Lestrade opened his mouth, blinked several times, and finally shook his head. “Well then, Sherlock, was it?” he said, a disbelieving smile stretching wide. “Greg Lestrade. Come have a look at these bodies.”
Chapter 11: Steps
Summary:
The Case of the Dancing Men.
Chapter Text
Manon Vernet, being a renaissance kind of woman and having once auditioned for the Moulin Rouge, had decided long ago that her children would know how to dance. Sherrinford Holmes, once she told him so, agreed whole-heartedly. This instant agreement had nothing to do with the fact that they were on their honeymoon and he was too caught up in his new wife to deny anything she might propose. Nothing at all.
And so it was that each of the Holmes boys were taken to a series of dance exhibitions and told in no uncertain terms to pick one and stick with it. Mycroft, still a lonely only child at the time, had seen nothing beyond the pairs of dancers taking the floor before choosing ballroom. He took lessons in the village for the next eight years, becoming particularly versed in the Viennese Waltz, before being allowed to drop the activity at fourteen, on account of having earned a spot at the British Junior Fencing Championships.
Sherlock, though, was forced into lessons right up to his eighteenth birthday. This would not have been such a hardship save that young Sherlock, six years old and pining for the Spanish Main, had been taken to a touring performance of Le Corsaire—that is, The Pirate—and decided at once to take up ballet.
Chapter 12: Overkill
Summary:
Sherlock never did do anything by halves. Something of a prequel to 'Cheat'.
Chapter Text
Though they’ve only been partners for nineteen months, it’s the night of their four-year anniversary that the text message arrives. Mycroft and Greg are lying on the floccati rug before the fire, and Mycroft nearly faints when it opens.
SH suspected death
“Mycroft!” Greg barked, arms tightening around him; Mycroft was sure there was nothing but those arms that kept him conscious. Lucky they’d already been lying down. “What is it?”
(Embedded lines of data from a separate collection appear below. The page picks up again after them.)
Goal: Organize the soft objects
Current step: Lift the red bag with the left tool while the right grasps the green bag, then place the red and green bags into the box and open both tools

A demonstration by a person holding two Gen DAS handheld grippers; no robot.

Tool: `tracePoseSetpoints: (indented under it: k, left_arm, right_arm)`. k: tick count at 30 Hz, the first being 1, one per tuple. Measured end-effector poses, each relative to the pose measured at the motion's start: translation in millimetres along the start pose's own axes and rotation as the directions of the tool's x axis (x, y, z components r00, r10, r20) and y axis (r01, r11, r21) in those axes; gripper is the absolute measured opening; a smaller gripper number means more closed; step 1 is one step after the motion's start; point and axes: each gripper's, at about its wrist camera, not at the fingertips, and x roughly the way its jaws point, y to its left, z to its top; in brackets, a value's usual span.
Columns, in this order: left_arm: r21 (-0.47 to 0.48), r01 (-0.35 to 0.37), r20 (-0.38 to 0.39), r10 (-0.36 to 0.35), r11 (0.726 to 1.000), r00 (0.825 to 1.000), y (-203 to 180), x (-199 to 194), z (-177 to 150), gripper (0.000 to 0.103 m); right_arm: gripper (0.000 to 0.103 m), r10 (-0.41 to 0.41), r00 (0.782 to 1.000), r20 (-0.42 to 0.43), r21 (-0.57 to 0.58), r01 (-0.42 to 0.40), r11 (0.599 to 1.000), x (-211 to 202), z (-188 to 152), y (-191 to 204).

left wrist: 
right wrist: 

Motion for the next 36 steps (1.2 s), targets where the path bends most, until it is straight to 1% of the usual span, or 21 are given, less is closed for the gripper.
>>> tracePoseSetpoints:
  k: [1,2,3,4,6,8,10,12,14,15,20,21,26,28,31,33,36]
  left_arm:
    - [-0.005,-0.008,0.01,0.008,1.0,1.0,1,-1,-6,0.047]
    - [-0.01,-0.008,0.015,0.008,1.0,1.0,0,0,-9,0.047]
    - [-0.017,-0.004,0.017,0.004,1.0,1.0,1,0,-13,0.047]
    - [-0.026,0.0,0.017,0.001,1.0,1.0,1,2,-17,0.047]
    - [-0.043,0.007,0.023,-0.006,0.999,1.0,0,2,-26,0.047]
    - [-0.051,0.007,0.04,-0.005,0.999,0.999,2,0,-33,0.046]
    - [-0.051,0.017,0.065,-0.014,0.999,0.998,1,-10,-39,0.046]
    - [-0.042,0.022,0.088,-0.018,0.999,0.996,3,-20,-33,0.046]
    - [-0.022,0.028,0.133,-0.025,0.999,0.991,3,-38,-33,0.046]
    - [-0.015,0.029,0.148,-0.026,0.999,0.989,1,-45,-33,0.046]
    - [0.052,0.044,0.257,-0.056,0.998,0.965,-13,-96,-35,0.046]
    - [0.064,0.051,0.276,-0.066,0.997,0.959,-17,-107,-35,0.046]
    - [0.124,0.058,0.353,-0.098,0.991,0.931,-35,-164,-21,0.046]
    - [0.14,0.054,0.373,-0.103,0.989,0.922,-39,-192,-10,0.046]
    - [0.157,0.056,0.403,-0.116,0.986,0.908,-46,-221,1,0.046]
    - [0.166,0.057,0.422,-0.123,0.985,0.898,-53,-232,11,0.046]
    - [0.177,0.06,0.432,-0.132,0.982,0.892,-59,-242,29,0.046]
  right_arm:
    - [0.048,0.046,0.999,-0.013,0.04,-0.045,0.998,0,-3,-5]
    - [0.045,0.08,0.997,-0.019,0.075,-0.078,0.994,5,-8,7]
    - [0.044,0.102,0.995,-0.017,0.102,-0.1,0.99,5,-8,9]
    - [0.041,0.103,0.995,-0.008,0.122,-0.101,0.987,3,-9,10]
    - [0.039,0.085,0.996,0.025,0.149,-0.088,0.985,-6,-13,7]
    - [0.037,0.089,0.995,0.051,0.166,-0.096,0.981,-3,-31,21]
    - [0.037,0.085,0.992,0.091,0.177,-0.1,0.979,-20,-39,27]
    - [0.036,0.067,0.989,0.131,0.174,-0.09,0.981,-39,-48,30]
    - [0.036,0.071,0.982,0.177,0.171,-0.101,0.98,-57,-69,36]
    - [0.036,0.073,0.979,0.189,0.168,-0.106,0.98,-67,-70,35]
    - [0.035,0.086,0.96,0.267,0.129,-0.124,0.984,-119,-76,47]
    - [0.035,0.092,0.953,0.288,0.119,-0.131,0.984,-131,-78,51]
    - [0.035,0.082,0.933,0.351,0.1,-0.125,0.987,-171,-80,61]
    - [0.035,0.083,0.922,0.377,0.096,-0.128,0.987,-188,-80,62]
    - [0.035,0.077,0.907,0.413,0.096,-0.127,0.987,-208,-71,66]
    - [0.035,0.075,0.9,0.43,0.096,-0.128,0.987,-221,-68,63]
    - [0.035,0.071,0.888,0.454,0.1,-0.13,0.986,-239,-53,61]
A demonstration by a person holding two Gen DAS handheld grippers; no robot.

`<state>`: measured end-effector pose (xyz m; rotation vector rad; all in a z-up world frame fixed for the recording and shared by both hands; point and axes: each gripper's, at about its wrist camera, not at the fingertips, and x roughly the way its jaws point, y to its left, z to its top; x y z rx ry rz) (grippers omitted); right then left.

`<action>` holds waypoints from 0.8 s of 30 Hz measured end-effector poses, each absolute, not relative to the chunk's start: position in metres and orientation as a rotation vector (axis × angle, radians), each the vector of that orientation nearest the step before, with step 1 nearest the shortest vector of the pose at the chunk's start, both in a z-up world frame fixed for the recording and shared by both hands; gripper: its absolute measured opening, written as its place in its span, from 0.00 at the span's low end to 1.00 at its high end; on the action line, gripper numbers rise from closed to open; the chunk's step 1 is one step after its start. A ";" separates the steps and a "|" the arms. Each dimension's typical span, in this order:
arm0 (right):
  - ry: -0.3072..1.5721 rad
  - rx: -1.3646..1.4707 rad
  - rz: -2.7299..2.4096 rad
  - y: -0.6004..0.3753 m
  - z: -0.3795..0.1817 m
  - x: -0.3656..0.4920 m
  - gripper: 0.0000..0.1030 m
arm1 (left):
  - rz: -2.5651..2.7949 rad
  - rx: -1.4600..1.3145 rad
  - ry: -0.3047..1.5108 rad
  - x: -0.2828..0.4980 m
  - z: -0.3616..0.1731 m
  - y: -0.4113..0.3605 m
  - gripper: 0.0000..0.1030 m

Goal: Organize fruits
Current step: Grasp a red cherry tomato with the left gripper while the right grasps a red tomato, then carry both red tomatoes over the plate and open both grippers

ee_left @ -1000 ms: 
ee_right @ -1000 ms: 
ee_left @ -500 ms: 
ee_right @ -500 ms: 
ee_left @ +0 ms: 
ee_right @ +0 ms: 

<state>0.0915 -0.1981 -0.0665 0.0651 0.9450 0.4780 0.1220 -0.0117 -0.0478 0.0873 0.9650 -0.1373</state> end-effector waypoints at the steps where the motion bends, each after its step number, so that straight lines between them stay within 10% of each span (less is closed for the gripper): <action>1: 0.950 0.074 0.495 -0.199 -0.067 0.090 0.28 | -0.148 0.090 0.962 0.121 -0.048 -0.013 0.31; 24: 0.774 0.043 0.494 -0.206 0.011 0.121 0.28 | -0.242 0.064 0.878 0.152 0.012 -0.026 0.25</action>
“My brother,” he gasped, numb fingers moving as quickly as possible.
COD?
He held his breath, and waited. He suddenly couldn’t remember if that acronym meant ‘cause of death’ or ‘cocaine overdose’.
Yes. Looks purposeful. Ambulance here.
On my way.
He was up and out of Greg’s arms before it finished sending.
“You have a brother?” asked Greg’s confused voice.
“Yes!” cried Mycroft, searching for any tie and any suit jacket and never mind the color or the creases. “A baby brother who has just overdosed on cocaine and might be dead even now, damn him!” He breathed deeply, and tried again. “I’m sorry.”
“No, don’t be.” Greg was pale and frowning, and holding out Mycroft’s coat. “Just go to him. Tell me as soon as you’ve news.”
It wasn’t for three days that Mycroft realized that this was the first time Greg had ever heard about his little brother.